WHO ARE THE VICTIMS?
-More often women
-Don’t fight back
-Are focused on their work
-Not political animals, think they can rise above the fray
-Usually not confrontational
-Competent people who become a threat
-Independent people who are well-liked [Source: Maureen Milford]
BULLYING AT A GLANCE
-50% of bully bosses are men, 50% women
-96% of co-workers are aware of the bullying
-Psychological violence lasts 16.5 months on average
-Most bullying isn’t illegal conduct. In only 8% of cases was victim in legally protected employee classification (disabled or minority).
-67% of victims report having no prior history of being bullied
-41% of victims are diagnosed with depression
-31% of women victims experience post-traumatic stress disorder
-Bullies rarely suffer career consequences because in 42 percent of cases the bully’s supervisor helped the bad boss or punished the victim.
-11% of co-workers side with the bully [US Hostile Workplace Survey, 2000]
WHAT CAN THE VICTIM DO?
Gary Namie, author of “The Bully at Work” offers these suggestions:
1. Name it – mobbing, bullying. Know it isn’t your fault.

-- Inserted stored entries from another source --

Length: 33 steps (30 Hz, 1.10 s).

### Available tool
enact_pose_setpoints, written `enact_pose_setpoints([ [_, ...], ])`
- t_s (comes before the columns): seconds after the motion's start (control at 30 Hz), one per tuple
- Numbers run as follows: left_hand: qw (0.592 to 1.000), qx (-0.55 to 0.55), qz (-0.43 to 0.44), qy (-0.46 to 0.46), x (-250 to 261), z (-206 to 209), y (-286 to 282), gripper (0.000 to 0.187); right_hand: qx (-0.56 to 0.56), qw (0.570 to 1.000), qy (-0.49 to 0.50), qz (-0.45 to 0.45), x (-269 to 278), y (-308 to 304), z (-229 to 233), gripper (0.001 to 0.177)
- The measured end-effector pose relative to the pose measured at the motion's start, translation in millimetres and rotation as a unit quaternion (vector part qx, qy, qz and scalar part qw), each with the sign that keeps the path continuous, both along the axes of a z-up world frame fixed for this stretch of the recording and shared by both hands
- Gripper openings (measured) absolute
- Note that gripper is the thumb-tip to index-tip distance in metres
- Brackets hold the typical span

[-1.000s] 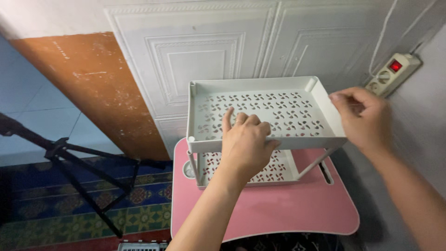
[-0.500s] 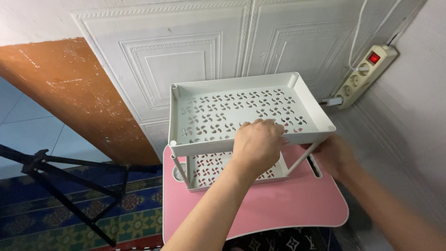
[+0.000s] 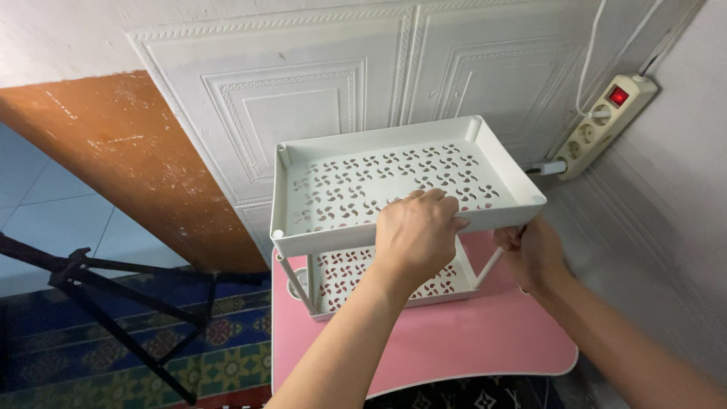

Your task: The person assembles a two-tier white plastic storage rack by inserting four white support rods into the corner holes of two perforated trays. They align the trays and secure the rods to form a stable structure on a pink table.

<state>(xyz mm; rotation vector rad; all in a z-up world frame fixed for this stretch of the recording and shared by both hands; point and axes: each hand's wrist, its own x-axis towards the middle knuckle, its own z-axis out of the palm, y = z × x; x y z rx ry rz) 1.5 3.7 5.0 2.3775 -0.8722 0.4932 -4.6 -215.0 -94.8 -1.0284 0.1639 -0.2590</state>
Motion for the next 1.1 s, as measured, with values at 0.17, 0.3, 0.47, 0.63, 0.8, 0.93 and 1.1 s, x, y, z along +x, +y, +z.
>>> enact_pose_setpoints([
  [0.17,1.0,-0.008,0.01,-0.006,2,5,6,0.019,0.013,0.998,-0.015,0.055,0,2,12,0.022],
  [0.3,0.999,-0.019,0.017,-0.024,6,10,13,0.019,0.082,0.991,0.007,0.103,-12,-2,28,0.026],
  [0.47,0.999,-0.012,0.025,-0.026,6,14,18,0.02,0.078,0.977,-0.047,0.191,-13,-10,32,0.033],
  [0.63,0.998,-0.005,0.032,-0.048,5,17,23,0.021,0.069,0.968,-0.043,0.239,-9,-19,23,0.029],
  [0.8,0.997,0.0,0.034,-0.072,3,17,21,0.017,0.119,0.954,-0.076,0.263,-4,-20,12,0.026],
  [0.93,0.997,0.001,0.027,-0.07,4,14,16,0.016,0.127,0.951,-0.076,0.27,-6,-19,7,0.027],
  [1.1,0.997,-0.022,0.026,-0.064,2,11,14,0.014,0.094,0.963,-0.062,0.245,-12,-11,11,0.037],
])
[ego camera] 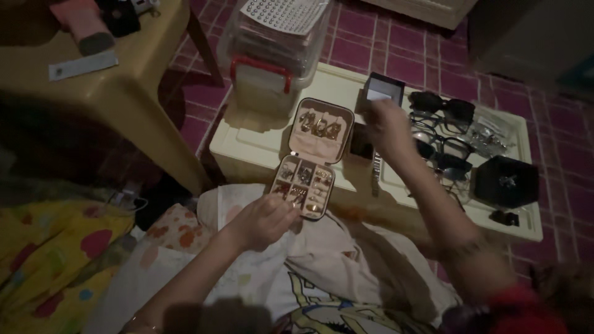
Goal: The person sits on the floor and handles small jewelry items from a compartmentalized case, picking up earrings and rings, briefly trying them on, and placing them back into the case. The person also moves a small box and a plastic bag on the table.
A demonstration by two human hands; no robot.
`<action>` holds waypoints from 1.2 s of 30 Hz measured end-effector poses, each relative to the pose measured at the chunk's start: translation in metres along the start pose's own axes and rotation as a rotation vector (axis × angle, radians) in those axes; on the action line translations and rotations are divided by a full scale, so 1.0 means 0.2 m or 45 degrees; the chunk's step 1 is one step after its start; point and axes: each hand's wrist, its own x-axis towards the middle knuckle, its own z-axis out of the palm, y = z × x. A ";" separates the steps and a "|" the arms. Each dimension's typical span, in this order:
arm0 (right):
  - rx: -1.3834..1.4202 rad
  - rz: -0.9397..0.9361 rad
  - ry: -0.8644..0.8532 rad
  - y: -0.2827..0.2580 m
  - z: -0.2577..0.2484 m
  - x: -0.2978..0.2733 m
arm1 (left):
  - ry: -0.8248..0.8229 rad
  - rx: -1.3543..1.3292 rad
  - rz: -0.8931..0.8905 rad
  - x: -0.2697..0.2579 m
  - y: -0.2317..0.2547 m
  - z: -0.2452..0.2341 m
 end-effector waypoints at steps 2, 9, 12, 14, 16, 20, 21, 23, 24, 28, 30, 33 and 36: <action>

2. Bully-proof yourself. Tell your co-workers. Never go into a meeting alone. Get medical or psychological support outside the organization.
3. Get away from the bully. Get your resume ready.

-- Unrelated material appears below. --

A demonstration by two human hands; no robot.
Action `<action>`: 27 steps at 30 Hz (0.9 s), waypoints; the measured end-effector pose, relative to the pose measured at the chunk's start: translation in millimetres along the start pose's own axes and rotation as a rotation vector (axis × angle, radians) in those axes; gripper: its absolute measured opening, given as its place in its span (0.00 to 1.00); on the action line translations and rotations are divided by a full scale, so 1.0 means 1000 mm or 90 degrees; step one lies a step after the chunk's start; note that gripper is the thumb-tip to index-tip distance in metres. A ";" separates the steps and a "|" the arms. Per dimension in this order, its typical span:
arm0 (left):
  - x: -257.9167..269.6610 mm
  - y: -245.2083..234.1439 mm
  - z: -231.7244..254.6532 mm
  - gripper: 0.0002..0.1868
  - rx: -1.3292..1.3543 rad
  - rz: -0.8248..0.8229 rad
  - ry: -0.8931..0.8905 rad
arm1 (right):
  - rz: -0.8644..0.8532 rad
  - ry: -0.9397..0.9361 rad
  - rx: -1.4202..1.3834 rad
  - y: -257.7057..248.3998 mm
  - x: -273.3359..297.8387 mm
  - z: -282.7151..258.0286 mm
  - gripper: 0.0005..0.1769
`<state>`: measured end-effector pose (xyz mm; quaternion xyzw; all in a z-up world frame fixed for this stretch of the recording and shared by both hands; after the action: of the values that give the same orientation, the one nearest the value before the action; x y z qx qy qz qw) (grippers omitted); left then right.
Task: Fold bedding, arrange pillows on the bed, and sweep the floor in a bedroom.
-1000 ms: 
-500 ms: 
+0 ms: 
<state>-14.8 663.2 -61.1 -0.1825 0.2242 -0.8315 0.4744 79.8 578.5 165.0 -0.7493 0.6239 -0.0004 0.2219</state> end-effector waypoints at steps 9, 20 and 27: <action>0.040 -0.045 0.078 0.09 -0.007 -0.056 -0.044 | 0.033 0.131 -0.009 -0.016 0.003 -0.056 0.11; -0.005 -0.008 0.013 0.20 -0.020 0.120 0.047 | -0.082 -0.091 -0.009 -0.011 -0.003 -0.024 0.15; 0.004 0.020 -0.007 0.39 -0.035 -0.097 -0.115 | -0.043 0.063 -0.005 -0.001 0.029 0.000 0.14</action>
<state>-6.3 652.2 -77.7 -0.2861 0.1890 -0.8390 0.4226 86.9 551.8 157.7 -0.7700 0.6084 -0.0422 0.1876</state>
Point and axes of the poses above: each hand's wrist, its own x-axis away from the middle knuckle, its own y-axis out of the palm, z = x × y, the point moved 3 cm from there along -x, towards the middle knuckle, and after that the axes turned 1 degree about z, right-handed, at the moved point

4. Expose the bully. Try to build a rational case that shows the negative impact they have on the workplace.
WHAT CAN THE COMPANY DO?
Quit ignoring the presence
Establish an EQ Culture where this kind of behavior is not tolerated
And on an even sadder note, the world’s first clinic to treat psychologically damaged victims of workplace bullying opened this year in Germany. Patients can receive treatment free from the state or through private insurance policies. At the Berus Clinic in Saarbrcken, 200 patients are under treatment for “reactive depression through workplace conflict”. One in four is an in-patient: the rest receive therapy and counselling.

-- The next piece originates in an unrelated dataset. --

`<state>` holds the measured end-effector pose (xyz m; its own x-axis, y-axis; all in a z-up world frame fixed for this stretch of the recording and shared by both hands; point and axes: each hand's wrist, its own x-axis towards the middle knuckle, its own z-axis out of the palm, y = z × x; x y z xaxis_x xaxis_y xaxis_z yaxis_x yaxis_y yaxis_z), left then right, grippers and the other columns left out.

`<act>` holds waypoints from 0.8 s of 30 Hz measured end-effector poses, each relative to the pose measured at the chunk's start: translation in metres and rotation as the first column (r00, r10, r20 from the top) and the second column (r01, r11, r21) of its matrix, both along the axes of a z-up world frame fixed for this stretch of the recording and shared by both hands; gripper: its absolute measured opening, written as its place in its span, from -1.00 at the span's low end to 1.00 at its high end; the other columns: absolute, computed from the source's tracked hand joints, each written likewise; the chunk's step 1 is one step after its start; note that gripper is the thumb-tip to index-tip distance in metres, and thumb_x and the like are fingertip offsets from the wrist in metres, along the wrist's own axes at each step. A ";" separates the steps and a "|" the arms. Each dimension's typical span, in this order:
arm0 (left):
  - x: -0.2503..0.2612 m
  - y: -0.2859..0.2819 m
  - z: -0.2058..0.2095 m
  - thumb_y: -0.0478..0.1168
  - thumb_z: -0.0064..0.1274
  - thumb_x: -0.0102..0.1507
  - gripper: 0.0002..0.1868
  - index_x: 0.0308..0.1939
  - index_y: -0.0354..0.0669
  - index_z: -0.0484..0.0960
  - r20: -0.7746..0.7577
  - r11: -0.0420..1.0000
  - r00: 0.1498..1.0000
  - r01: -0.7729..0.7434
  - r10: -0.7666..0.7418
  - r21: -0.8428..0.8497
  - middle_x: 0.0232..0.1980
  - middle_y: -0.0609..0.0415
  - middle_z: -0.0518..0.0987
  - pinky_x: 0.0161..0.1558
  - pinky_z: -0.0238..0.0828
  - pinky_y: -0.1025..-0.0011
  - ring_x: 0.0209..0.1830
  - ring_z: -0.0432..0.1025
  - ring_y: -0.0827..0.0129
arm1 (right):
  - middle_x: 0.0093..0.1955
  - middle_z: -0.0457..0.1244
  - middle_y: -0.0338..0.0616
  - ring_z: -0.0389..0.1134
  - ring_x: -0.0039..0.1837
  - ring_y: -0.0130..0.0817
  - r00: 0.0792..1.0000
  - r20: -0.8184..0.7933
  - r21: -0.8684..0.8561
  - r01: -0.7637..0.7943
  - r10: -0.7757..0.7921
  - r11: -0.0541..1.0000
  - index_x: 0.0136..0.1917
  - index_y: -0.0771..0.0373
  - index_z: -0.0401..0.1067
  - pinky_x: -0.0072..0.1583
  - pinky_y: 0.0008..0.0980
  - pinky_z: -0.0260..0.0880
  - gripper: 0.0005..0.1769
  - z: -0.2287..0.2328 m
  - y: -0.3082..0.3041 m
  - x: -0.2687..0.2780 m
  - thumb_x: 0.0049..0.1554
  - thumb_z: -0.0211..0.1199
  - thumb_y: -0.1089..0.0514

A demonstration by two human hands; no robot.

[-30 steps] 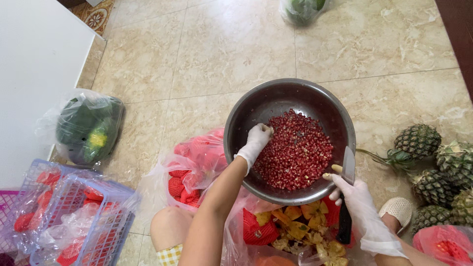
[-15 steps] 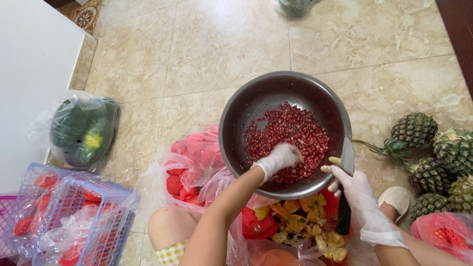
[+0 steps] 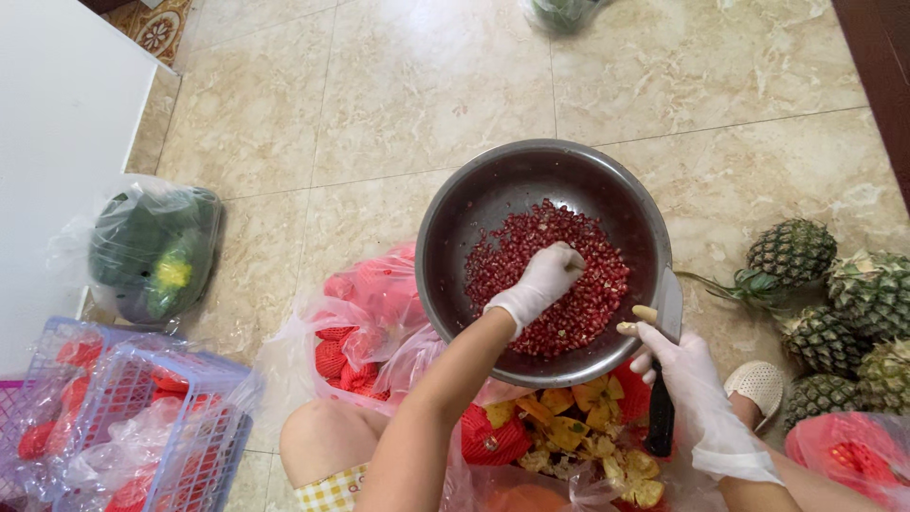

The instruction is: The person peels pomegranates with a knife over a large bowl, removing the skin and collecting the seeds.

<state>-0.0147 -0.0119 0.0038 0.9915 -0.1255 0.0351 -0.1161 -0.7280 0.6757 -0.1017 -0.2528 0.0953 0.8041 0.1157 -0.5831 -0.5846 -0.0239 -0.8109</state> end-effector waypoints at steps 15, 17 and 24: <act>0.021 0.032 -0.050 -0.35 -0.02 0.35 -0.95 -0.14 -0.23 0.54 -0.660 0.701 0.739 -0.541 0.133 -0.465 -0.28 0.02 0.65 -0.27 0.53 0.39 -0.39 0.55 0.39 | 0.06 0.47 -0.12 0.27 -0.29 -0.51 1.000 -0.004 -0.001 0.007 -0.007 1.000 0.32 0.34 0.43 -0.27 -0.49 0.23 -0.55 0.010 0.001 -0.001 0.21 0.15 0.10; 0.022 0.044 -0.055 -0.45 0.00 0.29 -0.88 -0.13 -0.24 0.57 -0.605 0.653 0.785 -0.530 0.136 -0.541 -0.30 0.03 0.64 -0.30 0.49 0.41 -0.41 0.52 0.40 | 0.06 0.47 -0.12 0.26 -0.29 -0.51 1.000 0.004 0.006 0.008 -0.008 1.000 0.32 0.34 0.43 -0.27 -0.50 0.22 -0.54 0.006 0.001 0.000 0.21 0.16 0.10; 0.022 0.071 -0.036 -0.39 0.16 0.17 -0.83 -0.18 -0.14 0.74 -0.392 0.866 0.858 -0.443 0.332 -0.234 -0.22 0.06 0.69 -0.07 0.49 0.43 -0.22 0.58 0.37 | 0.05 0.47 -0.07 0.27 -0.31 -0.49 1.000 0.002 0.007 -0.002 0.002 1.000 0.33 0.36 0.43 -0.27 -0.47 0.23 -0.51 0.004 0.000 0.000 0.19 0.17 0.09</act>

There are 30 doctors at the clinic. Classes cover conflict management and dealing with hostility. Therapy includes role-play sessions where patients take the part of victim or bully. The patients include typists, an electrician, a car salesman, computer specialists and a mobile telephone salesman. “The patients learn how to cope and stand up for themselves,” said the director, Joseph Schwickerath, a psychologist. [Times newspapers]
DEFINITION OF MOBBING BEHAVIOR – It can include
-Withholding of information and resources
-Refusal to delegate work
-Arbitrary removal of responsibilities
-Unrealistic work demands
-Consistent over time
-Designed to humiliate and intimidate the target
RESOURCE: National Prevention of Violence in the Workplace website.